* To do:
Look through the listing below and report every line that contains "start".

====== Source data

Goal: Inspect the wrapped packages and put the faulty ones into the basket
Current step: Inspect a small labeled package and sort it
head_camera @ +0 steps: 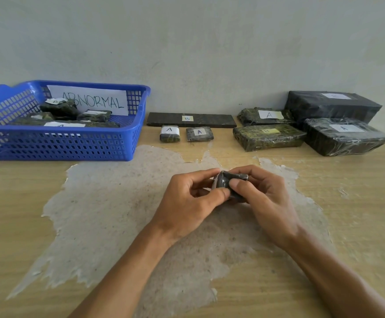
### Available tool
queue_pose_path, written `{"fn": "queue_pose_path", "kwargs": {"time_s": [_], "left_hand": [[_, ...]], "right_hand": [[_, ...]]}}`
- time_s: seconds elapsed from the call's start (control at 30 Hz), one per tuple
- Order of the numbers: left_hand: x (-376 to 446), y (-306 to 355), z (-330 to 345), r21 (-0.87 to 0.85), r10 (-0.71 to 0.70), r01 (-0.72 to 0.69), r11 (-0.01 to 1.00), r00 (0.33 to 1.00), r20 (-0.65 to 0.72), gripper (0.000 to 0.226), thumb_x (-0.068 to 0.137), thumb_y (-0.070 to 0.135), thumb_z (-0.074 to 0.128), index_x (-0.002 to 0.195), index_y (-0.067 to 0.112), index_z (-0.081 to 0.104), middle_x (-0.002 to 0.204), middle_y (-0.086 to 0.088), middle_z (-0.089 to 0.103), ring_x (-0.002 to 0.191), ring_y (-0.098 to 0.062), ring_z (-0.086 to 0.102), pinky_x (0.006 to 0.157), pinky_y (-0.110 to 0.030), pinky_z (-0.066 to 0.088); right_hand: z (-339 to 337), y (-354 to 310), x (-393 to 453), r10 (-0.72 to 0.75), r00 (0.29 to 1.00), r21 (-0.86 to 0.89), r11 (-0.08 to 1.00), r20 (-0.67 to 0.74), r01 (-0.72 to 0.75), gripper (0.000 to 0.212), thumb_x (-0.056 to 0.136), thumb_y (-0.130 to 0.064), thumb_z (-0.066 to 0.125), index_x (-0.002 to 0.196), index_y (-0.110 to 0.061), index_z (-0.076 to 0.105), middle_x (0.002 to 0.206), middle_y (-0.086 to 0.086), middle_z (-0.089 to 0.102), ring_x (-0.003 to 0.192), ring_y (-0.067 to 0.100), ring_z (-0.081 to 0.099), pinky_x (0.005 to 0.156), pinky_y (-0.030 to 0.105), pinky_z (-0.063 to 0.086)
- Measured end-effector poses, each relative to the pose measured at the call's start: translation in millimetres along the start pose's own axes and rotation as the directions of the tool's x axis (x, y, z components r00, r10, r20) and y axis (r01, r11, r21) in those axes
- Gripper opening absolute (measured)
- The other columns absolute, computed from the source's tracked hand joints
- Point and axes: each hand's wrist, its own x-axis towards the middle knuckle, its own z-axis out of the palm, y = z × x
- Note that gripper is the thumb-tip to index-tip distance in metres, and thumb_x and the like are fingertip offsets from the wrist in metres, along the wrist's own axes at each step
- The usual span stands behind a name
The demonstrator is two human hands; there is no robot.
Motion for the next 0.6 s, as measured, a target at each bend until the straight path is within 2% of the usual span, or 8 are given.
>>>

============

* Response below:
- time_s: seconds elapsed from the call's start (control at 30 Hz), one per tuple
- Measured end-effector poses, each relative to the pose measured at the call's start: translation in millimetres along the start pose's own axes and rotation as the directions of the tool's x axis (x, y, z components r00, r10, r20) and y axis (r01, r11, r21) in those axes

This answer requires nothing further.